* _Work item_
Repeat word for word every line of the data below, from the first through the line containing "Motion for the", and stop there.
───── Dataset excerpt ─────
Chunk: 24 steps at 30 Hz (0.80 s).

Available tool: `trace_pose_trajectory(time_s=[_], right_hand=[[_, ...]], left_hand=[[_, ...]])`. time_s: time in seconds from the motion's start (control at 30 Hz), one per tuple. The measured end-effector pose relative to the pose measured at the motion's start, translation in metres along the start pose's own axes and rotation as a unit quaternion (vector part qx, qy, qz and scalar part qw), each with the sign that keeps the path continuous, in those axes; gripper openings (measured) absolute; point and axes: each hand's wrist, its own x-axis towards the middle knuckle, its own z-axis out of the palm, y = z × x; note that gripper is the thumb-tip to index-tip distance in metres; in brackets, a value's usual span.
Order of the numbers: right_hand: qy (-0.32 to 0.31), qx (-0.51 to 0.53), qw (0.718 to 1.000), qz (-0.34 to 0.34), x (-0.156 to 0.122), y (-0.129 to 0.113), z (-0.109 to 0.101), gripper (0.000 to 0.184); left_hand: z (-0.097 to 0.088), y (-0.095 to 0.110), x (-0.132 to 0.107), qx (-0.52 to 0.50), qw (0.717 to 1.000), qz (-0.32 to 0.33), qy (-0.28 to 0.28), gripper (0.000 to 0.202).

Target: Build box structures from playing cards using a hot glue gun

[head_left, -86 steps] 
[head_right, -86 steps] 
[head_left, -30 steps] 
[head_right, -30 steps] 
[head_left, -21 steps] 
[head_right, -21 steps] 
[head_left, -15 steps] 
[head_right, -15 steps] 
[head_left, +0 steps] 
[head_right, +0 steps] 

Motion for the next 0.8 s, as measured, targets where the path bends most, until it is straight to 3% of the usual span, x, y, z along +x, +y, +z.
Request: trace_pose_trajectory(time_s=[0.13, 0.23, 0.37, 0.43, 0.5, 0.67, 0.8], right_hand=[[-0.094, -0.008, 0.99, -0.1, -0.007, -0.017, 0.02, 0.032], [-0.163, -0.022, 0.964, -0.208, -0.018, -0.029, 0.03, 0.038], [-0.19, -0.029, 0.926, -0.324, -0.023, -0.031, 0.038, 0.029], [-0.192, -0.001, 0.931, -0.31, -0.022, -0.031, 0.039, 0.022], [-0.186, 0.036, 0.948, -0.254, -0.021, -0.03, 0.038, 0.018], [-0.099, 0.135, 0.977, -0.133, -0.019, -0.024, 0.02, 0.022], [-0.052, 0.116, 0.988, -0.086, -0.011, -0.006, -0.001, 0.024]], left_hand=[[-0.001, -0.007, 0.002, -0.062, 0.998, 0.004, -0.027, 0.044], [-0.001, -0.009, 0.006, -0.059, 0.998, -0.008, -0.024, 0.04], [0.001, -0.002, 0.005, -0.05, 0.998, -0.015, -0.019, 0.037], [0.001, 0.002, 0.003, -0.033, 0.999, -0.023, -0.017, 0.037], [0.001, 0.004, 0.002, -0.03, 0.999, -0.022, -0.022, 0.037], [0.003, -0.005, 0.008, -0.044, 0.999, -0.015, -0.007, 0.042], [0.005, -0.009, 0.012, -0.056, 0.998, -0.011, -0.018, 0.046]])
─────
* _Answer below_
Chunk: 24 steps at 30 Hz (0.80 s).

Available tool: `trace_pose_trajectory(time_s=[_], right_hand=[[_, ...]], left_hand=[[_, ...]])`. time_s: time in seconds from the motion's start (control at 30 Hz), one per tuple. The measured end-effector pose relative to the pose measured at the motion's start, translation in metres along the start pose's own axes and rotation as a unit quaternion (vector part qx, qy, qz and scalar part qw), each with the sign that keeps the path continuous, in those axes; gripper openings (measured) absolute; point and axes: each hand's wrist, its own x-axis towards the middle knuckle, its own z-axis out of the palm, y = z × x; note that gripper is the thumb-tip to index-tip distance in metres; in brackets, a value's usual span.
Order of the numbers: right_hand: qy (-0.32 to 0.31), qx (-0.51 to 0.53), qw (0.718 to 1.000), qz (-0.34 to 0.34), x (-0.156 to 0.122), y (-0.129 to 0.113), z (-0.109 to 0.101), gripper (0.000 to 0.184); left_hand: z (-0.097 to 0.088), y (-0.095 to 0.110), x (-0.132 to 0.107), qx (-0.52 to 0.50), qw (0.717 to 1.000), qz (-0.32 to 0.33), qy (-0.28 to 0.28), gripper (0.000 to 0.202).

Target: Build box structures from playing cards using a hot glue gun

[head_left, -86 steps] 
[head_right, -86 steps] 
[head_left, -30 steps] 
[head_right, -30 steps] 
[head_left, -21 steps] 
[head_right, -21 steps] 
[head_left, -15 steps] 
[head_right, -15 steps] 
[head_left, +0 steps] 
[head_right, +0 steps] 

Motion for the next 0.8 s, as measured, targets where the path bends most, until it is straight to 3% of the usual span, x, y, z along +x, +y, +z.

This output contains the full answer.